Pawankhind is a 2022 Indian Marathi-language historical action drama film directed by Digpal Lanjekar and produced under the banner of Almonds Creations in association with AA Films. The film based on the life of Maratha warrior, Baji Prabhu Deshpande, stars Chinmay Mandlekar, Mrinal Kulkarni, Ajay Purkar, Sameer Dharmadhikari, along with Ankit Mohan, Prajakta Mali and Kshitee Jog in supporting roles.

It is the third entry in an eight-film series on the Maratha Empire. After Farzand and Fatteshikast, Digpal Lanjekar announced this third film on unsung Maratha heroes. It was followed by Sher Shivraj. The film was a huge commercial success with  film become the fifth highest-grossing Marathi film of all time and second highest-grossing Marathi film of 2022.

Synopsis
The film depicts the historical rearguard last stand that took place on 13 July 1660 at a mountain pass in the vicinity of fort Vishalgad, near the city of Kolhapur, Maharashtra, India between the Maratha Warrior Baji Prabhu Deshpande and Siddi Masud of Adilshah Sultanate, known as Battle of Pavan Khind.

Plot
The film begins in 1674 with the Shivaji Maharaj (Chinmay Mandlekar) telling story of Battle of Pavan Khind to Sambhaji Maharaj (Stavan Shinde). The plot frequently switches flashback to 1660.

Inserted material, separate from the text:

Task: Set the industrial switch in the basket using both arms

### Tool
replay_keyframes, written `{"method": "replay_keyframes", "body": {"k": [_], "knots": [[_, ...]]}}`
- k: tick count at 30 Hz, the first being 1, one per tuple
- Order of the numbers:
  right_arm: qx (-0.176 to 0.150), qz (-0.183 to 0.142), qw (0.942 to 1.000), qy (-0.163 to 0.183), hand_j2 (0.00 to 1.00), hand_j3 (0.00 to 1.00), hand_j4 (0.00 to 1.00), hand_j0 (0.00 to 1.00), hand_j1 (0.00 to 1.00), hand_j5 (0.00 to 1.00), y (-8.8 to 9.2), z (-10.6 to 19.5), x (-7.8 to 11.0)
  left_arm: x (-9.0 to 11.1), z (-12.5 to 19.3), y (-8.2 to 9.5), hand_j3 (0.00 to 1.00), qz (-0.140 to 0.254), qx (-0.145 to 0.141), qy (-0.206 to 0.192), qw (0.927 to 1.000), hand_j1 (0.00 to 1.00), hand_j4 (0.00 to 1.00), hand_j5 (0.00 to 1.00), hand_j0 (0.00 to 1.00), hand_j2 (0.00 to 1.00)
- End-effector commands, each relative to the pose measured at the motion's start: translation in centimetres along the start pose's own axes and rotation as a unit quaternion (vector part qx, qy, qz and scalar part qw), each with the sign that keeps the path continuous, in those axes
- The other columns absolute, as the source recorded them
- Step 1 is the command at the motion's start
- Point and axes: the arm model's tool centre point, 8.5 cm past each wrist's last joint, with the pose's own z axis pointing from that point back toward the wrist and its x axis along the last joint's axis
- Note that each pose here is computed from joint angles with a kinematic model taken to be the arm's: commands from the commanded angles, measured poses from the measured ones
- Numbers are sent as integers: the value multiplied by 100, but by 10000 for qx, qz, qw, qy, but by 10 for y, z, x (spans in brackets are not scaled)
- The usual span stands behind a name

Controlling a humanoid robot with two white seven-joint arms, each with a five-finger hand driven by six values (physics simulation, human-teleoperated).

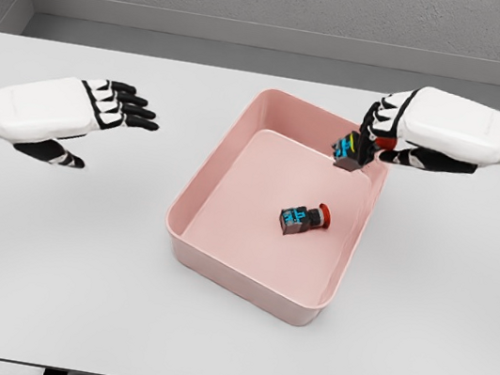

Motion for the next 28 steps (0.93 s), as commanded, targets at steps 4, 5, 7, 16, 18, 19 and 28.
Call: {"method": "replay_keyframes", "body": {"k": [4,5,7,16,18,19,28], "knots": [[-15,-99,9995,-307,42,42,42,42,42,42,6,-24,8,-5,6,10,100,-293,10,137,9995,100,100,100,100,100],[4,-124,9994,-338,42,42,42,42,42,42,8,-26,8,-5,6,10,100,-293,10,137,9995,100,100,100,100,100],[-2,-125,9991,-405,42,42,42,42,42,42,8,-32,10,-5,6,11,100,-297,15,140,9995,100,100,100,100,100],[-43,-19,9979,-645,96,96,96,96,96,96,-2,-51,17,-6,8,12,100,-303,29,179,9994,100,100,100,100,100],[-46,26,9981,-609,100,100,100,100,100,100,-5,-48,16,-7,8,12,100,-308,35,182,9994,100,100,100,100,100],[-54,48,9981,-609,100,100,100,100,100,100,-7,-48,16,-6,8,12,100,-303,29,179,9994,100,100,100,100,100],[66,88,9993,362,100,100,100,100,100,100,-10,28,-9,-7,8,13,100,-314,46,182,9993,100,100,100,100,100]]}}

Badi Begum (Kshitee Jog) asked everyone ‘’Who has dare to kill Shivaji’’? then Siddi Johar (Sameer Dharmadhikari) came into the kingdom & said "I have dare to kill Shivaji". Badi Begum gives him a chance to prove himself on one condition. If he kills Shivaji Maharaj she will give him a post in Bijapur Sultanate & If he is unsuccessful in killing Shivaji Maharaj , she will kill him.

At that time Shivaji Maharaj was encamped at Panhala fort with his forces. Siddi Johar's army besieged the fort of Panhala and cut off the supply of routes to the fort. During the bombardment of Panhala, Siddi Johar purchased grenades from the English at Rajapur and hired some English personalities in their force.

Shivaji Maharaj gave order to Bahirji Naik (Harish Dudhade) to search a secret road of Vishalgad in order to escape. Bahirji found the road and Shivaji Maharaj escaped from Panhala by cover of night but here they create a Shivaji Maharaj's look alike Shiva Kashid (Ajinkya Nanaware), a barber by profession sending him for the meeting with Siddi Johar. Shiva Kashid went to Siddi Johar but when Fazal Khan recognized him, Siddi killed Shiva Kashid.

Here Adilshah's army was in pursuit with an army of 10,000. Then, Shivaji Maharaj decided to split his forces. Baji Prabhu Deshpande (Ajay Purkar) agreed to face Adilshah's troops with 300 soldiers. Shivaji Maharaj told him that he would hear cannons being fired 5 times, signaling Shivaji Maharaj's safety.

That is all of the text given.